CDC Mini light traps using incandescent lights (model 2836BQ, BioQuip Products, Inc. USA) were deployed for mosquito collection under roofs near the main entry door inside the house, which had no carbon-dioxide or other attractants for augmentation. During the study period, one village each in China and Myanmar was chosen to collect mosquitoes every three days, and 12 houses were selected randomly to trap mosquitoes in each village. Traps were set up between 19:00 and 07:00. Each morning, mosquitoes from the light traps were killed using ethyl acetate and subsequently counted.
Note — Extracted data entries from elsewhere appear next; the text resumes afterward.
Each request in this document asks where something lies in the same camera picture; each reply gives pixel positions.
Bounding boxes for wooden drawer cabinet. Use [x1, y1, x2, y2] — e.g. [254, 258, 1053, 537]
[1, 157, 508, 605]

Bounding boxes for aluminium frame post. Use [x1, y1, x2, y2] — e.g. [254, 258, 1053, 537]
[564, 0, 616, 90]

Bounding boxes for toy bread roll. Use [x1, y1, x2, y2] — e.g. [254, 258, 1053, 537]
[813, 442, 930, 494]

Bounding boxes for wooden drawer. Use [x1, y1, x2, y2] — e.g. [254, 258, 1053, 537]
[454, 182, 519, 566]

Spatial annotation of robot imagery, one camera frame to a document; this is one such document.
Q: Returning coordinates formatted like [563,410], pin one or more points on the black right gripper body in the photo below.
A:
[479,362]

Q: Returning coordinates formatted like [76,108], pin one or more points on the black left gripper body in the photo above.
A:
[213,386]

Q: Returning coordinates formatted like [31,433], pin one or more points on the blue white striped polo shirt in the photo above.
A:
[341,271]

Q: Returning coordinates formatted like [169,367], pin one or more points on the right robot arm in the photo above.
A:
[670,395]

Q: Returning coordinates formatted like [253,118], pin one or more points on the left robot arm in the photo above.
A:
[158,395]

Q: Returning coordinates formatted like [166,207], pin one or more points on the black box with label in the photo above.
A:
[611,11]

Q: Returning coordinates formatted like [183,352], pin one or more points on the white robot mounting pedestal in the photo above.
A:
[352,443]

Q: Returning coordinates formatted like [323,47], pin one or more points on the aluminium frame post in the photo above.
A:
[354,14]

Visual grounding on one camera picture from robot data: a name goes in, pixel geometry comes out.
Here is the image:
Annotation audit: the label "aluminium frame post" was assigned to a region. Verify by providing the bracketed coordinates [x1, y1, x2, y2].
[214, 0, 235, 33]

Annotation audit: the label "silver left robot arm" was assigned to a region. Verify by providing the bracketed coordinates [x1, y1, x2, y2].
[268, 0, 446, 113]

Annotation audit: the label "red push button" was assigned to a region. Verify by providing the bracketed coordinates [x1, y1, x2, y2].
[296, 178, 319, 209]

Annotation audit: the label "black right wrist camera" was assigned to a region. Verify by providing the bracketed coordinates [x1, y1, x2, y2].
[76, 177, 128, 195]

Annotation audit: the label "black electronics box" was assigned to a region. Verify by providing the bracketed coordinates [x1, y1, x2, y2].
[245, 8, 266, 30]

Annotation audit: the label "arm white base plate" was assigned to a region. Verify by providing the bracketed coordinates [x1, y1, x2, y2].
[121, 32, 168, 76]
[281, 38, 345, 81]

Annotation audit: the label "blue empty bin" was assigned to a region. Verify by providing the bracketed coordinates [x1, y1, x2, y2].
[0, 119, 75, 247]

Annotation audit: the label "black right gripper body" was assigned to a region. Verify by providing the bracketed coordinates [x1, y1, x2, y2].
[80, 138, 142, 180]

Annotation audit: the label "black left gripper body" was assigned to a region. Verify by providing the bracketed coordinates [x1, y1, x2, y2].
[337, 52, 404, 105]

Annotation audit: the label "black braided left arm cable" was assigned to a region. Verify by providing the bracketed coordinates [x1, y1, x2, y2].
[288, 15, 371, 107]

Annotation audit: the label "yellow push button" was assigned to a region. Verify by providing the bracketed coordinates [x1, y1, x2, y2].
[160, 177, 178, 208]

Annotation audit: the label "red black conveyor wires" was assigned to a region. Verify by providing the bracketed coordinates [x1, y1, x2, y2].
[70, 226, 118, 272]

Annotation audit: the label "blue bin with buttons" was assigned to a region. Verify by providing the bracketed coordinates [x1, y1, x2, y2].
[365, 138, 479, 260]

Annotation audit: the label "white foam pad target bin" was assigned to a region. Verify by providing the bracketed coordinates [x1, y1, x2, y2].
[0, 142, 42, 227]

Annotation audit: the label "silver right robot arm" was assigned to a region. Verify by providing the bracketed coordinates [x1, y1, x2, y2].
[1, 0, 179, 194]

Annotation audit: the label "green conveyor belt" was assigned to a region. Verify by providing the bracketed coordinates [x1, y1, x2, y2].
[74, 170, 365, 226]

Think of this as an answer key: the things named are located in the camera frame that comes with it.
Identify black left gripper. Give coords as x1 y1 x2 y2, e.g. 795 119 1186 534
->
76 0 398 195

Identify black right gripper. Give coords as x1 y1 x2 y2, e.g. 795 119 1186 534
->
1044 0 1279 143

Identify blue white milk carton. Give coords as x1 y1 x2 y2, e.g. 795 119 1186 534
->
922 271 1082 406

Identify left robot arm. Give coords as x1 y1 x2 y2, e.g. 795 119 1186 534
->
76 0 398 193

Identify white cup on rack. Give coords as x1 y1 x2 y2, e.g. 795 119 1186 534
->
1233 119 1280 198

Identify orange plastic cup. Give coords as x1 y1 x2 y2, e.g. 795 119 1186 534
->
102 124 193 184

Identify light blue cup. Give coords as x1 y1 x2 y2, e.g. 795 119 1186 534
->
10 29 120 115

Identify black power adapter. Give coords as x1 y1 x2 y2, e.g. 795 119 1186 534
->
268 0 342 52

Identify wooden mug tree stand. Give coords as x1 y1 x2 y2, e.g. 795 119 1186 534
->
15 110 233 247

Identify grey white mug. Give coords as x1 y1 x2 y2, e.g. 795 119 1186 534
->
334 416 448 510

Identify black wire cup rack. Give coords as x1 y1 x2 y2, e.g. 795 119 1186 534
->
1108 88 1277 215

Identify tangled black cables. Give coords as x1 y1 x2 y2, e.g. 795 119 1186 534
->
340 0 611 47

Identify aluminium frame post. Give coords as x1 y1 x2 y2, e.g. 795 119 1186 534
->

Anopheles mosquitoes were sorted and identified according to morphological characteristics using the keys compiled by Lu BL [14] and Dong XS [15]. Due to the existence of sibling species, the collected mosquitoes were morphologically identified by species complex rather than at species level. The cryptic species may be hidden based on morphological identification alone. After identifying the specimens, each mosquito was preserved in a plastic vial (1.5 ml) using absolute alcohol and stored at −20°C in preparation for DNA extraction, capped with silica gel, and subsequently taken to the laboratory.

DNA extraction

All female adults of An. minimus were firstly identified by morphology before DNA extraction. The DNA was extracted from the abdomen of each mosquito for further species confirmation and blood-meal identification using multiplex PCR. Pooled samples comprising 10 thoraxes separated from female adult bodies were combined to extract the DNA for sporozoite identification [16, 17]. DNA was isolated using a DNeasy Blood & Tissue Kit (Qiagen, Shanghai Co Ltd, China) with the extraction procedure following the tissue extraction protocol provided by the manufacturer’s instructions.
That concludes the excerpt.